1 have attempted—I am afraid most super­ficially—to sketch to you the growth of modern therapeutics, its tnanscendant benefits and signi­ficant risks, the methods by which drugs reach the stage of being marketed, their testing for toxicity and standardization and the way in which the experimental animal has played in all this an extensive and essential role. Were all antivivisectionists to eschew the use of drugs completely we might consider their attitude misguided but at least logical. The great majority of them, however, use drugs like other people: they are operated on under modern anaesthetics, previously evaluated by toxicity tests on animals; when they develop heart failure they benefit by taking digitalis, standardized on animals; and when they become diabetic their lives are pre­served by the injection of insulin, discovered by experiments on animals and each batch of which is assayed biologically. Thus, antivivisectionists are as inconsistent in this as are those among them who engage in blood sports while at the same time fulminating against the use of animals in research, and who in a day's cover shooting, for their pleasure, may inflict more suffering on animals than a physiologist may do in a lifetime of experimenta­tion for the good of humanity. Most anti­vivisectionists raise no protest at the rather miserable death of rats by the ingestion of poison during a municipal rat-week, but execrate those who inject them with a drug in a laboratory to test its toxicity. Some time ago Lord Dowling in the House of Lords actually maintained that even if human beings benefit from the suffering of animals they have no right to inflict it. Under such circumstances all antivivisectionists should, like certain sects in India, avoid taking life of any kind: they should be complete vegetarians and wear no shoes made of leather; and if a ship approaching a port was found to be infested with rats carrying plague they should allow it to dock without destroying the rats whose destruction would no doubt cause the animals some suffering even if it were to the great benefit of the human inhabitants of the port.   It is all so silly, isn't it?

*      *      *      *

Vote of Thanks

Dr. VV. Lane-Petter said that he regarded it as a great privilege to propose a vote of thanks for this outstanding Stephen Paget Memorial Lecture. It was increasingly difficult to say this year after year because the Society had had such a wonderful series of lectures.
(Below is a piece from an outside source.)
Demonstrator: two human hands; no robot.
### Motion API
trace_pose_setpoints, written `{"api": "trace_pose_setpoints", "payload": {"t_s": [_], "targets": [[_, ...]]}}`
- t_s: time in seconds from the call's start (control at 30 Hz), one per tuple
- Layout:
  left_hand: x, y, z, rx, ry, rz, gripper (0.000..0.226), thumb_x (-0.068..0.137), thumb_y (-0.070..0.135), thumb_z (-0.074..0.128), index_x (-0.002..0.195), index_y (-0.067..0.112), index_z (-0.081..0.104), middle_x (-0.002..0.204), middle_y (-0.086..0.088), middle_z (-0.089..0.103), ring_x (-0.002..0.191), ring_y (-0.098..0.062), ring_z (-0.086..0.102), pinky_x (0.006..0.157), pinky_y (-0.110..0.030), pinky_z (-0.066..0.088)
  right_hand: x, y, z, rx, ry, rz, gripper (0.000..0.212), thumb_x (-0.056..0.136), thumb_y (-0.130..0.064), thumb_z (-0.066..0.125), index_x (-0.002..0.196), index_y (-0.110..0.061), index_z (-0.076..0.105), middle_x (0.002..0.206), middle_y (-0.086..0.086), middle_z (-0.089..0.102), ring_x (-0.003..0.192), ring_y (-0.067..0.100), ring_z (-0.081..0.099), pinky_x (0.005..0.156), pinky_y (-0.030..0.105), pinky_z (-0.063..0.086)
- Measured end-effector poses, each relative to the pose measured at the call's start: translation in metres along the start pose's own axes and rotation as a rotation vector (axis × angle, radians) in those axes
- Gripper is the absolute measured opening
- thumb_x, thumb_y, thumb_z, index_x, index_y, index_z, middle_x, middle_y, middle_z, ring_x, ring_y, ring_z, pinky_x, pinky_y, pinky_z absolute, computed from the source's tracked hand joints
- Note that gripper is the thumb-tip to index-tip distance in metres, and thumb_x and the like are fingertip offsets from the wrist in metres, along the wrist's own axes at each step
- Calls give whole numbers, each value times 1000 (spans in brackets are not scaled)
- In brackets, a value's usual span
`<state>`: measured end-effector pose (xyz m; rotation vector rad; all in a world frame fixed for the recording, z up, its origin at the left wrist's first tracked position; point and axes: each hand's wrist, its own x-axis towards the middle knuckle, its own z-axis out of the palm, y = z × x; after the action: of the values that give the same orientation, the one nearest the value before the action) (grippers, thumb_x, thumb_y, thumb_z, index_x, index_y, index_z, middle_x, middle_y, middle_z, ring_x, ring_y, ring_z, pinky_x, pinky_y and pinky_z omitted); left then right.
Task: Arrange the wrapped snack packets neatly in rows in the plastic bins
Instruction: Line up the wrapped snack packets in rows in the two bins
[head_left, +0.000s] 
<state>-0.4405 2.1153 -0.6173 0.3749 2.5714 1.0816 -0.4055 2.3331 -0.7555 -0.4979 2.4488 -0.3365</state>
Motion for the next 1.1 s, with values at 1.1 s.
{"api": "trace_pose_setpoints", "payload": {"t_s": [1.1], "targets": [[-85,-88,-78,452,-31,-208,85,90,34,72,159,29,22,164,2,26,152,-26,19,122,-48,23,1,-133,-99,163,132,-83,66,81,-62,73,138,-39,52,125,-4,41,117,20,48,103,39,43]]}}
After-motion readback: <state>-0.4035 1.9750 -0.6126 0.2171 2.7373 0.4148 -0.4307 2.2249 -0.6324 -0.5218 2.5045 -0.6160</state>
Sir Derrick had tilted at antivivisectionists. Dr. Lane-Petter sometimes thought the anti­vivisectionists were a dead horse, which smelt a bit but was not really a serious proposition.
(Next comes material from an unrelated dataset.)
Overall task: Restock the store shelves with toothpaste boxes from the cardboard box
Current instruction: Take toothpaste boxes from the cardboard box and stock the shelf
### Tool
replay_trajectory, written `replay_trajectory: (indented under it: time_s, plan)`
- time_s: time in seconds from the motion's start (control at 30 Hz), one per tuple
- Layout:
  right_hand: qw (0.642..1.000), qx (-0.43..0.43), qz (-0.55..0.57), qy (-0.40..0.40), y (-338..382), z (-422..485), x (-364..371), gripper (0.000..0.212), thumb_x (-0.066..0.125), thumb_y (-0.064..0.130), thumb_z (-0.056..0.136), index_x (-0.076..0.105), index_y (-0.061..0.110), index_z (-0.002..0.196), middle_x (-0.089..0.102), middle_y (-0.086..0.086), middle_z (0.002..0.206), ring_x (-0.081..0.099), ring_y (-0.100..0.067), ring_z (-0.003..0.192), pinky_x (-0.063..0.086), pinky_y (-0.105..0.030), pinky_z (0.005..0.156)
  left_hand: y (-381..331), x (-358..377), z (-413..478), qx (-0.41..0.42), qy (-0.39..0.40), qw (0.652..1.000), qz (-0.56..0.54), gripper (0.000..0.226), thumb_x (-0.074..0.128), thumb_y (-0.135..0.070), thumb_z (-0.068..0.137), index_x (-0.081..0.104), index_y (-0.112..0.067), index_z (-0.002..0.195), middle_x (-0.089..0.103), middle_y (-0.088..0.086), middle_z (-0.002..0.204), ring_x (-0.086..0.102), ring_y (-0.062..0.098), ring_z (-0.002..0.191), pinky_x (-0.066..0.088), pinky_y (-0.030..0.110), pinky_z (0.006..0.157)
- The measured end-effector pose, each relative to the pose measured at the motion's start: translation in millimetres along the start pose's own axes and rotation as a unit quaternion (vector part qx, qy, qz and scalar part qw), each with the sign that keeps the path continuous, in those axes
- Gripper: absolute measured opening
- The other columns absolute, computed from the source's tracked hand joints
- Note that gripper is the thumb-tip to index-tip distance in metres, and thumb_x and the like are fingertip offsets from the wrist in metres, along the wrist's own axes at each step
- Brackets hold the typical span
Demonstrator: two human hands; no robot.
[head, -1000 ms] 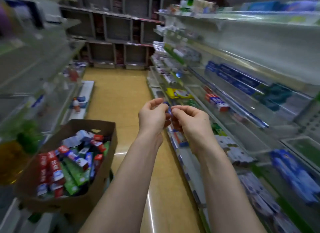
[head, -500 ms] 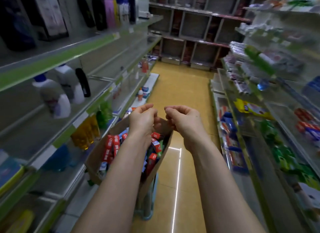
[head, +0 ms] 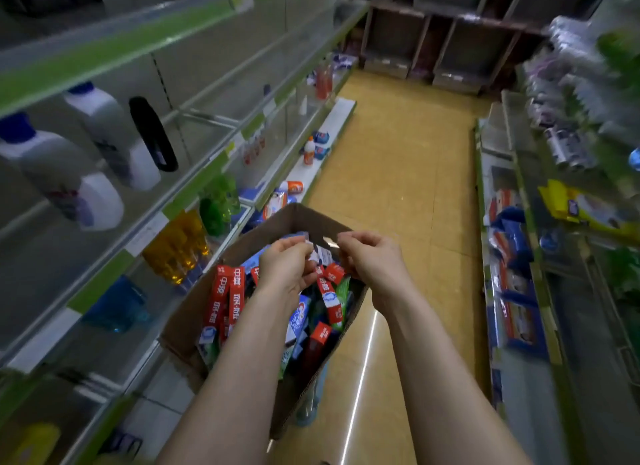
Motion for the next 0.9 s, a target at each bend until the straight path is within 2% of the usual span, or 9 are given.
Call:
replay_trajectory:
  time_s: [0.07,0.23,0.4,0.5,0.6,0.7,0.77,0.8,0.9]
  plan:
    - [1.0,0.02,-0.017,-0.004,-16.0,19.2,4.8,0.014,0.063,0.013,0.088,0.068,0.017,0.075,0.059,0.005,0.066,0.051,-0.006,0.06,0.042,-0.019,0.057,12.2,-0.8,22.3,-0.033,-0.003,0.999,0.003,0.016,0.053,-0.002,0.091,0.059,-0.013,0.101,0.056,0.002,0.071,0.051,0.012,0.057,0.047,0.025,0.052]
    - [0.994,0.092,-0.027,-0.045,-51.0,58.2,15.0,0.009,0.064,0.012,0.089,0.065,0.016,0.081,0.064,0.002,0.071,0.055,-0.005,0.059,0.045,-0.016,0.052,40.1,1.9,75.7,-0.108,0.005,0.994,0.029,0.019,0.053,-0.004,0.092,0.057,-0.012,0.11,0.056,0.002,0.073,0.052,0.012,0.061,0.047,0.025,0.055]
    - [0.982,0.163,-0.044,-0.084,-94.1,91.2,31.8,0.008,0.066,0.01,0.088,0.062,0.017,0.09,0.066,-0.005,0.09,0.065,-0.017,0.079,0.055,-0.033,0.07,59.5,7.5,128.4,-0.196,0.02,0.979,0.049,0.025,0.053,-0.005,0.093,0.053,-0.014,0.116,0.056,0.003,0.081,0.053,0.012,0.07,0.046,0.026,0.057]
    - [0.972,0.191,-0.088,-0.106,-123.5,110.9,40.6,0.026,0.071,0.016,0.083,0.061,0.014,0.106,0.065,-0.007,0.102,0.065,-0.023,0.09,0.056,-0.045,0.082,71.4,12.5,157.2,-0.225,0.032,0.972,0.063,0.032,0.055,-0.005,0.092,0.051,-0.011,0.124,0.054,0.004,0.081,0.053,0.013,0.07,0.045,0.028,0.055]
    - [0.959,0.22,-0.138,-0.116,-153.5,120.0,53.6,0.052,0.074,0.026,0.073,0.055,0.018,0.12,0.061,-0.006,0.111,0.064,-0.024,0.097,0.055,-0.048,0.084,88.2,15.7,177.6,-0.258,0.046,0.962,0.079,0.038,0.055,-0.006,0.092,0.049,-0.01,0.129,0.052,0.003,0.083,0.052,0.013,0.074,0.046,0.031,0.06]
    - [0.944,0.235,-0.194,-0.128,-182.2,123.7,59.0,0.072,0.068,0.035,0.058,0.05,0.021,0.126,0.058,-0.008,0.117,0.061,-0.027,0.104,0.053,-0.048,0.087,104.5,18.8,190.5,-0.3,0.059,0.947,0.093,0.028,0.056,-0.008,0.091,0.054,-0.013,0.119,0.049,0.001,0.085,0.05,0.015,0.081,0.045,0.036,0.074]
    - [0.935,0.246,-0.226,-0.121,-187.8,122.8,62.1,0.073,0.07,0.029,0.064,0.045,0.02,0.132,0.056,-0.01,0.121,0.058,-0.029,0.108,0.051,-0.048,0.089,111.7,20.9,195.6,-0.321,0.07,0.938,0.107,0.006,0.056,-0.009,0.091,0.054,-0.014,0.092,0.048,0.001,0.081,0.046,0.013,0.074,0.043,0.037,0.079]
    - [0.93,0.254,-0.239,-0.116,-187.7,122.8,63.7,0.072,0.07,0.024,0.069,0.043,0.02,0.135,0.053,-0.01,0.123,0.058,-0.029,0.109,0.051,-0.048,0.09,115.1,21.3,198.2,-0.333,0.072,0.934,0.11,0.012,0.056,-0.009,0.091,0.05,-0.015,0.083,0.047,0.001,0.079,0.044,0.012,0.072,0.042,0.037,0.081]
    - [0.918,0.265,-0.275,-0.113,-191.3,127.8,67.6,0.066,0.067,0.017,0.078,0.04,0.019,0.139,0.048,-0.011,0.126,0.055,-0.03,0.112,0.049,-0.042,0.091,120.7,22.6,205.9,-0.348,0.086,0.925,0.122,0.011,0.058,-0.011,0.091,0.047,-0.012,0.091,0.046,0.002,0.078,0.046,0.016,0.08,0.039,0.04,0.087]
Point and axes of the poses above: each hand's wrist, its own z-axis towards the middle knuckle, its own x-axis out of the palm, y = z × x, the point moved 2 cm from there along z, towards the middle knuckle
The Lecturer also tilted against orthodoxy. This was line. too. Dr. Lane-Petter hoped it would never get to the stage that the anti­vivisectionists were regarded as martyrs to the vivisectionist's orthodoxy. While vivisectionists had wit to the extent of the Lecturer it was not likely to arise.

This had been a great lecture for the Research Defence Society. Dr. Lane-Petter was sure every one would say how much they had enjoyed it and how privileged they had been to listen to such words of wisdom and wit.

The vote of thanks was accorded with applause.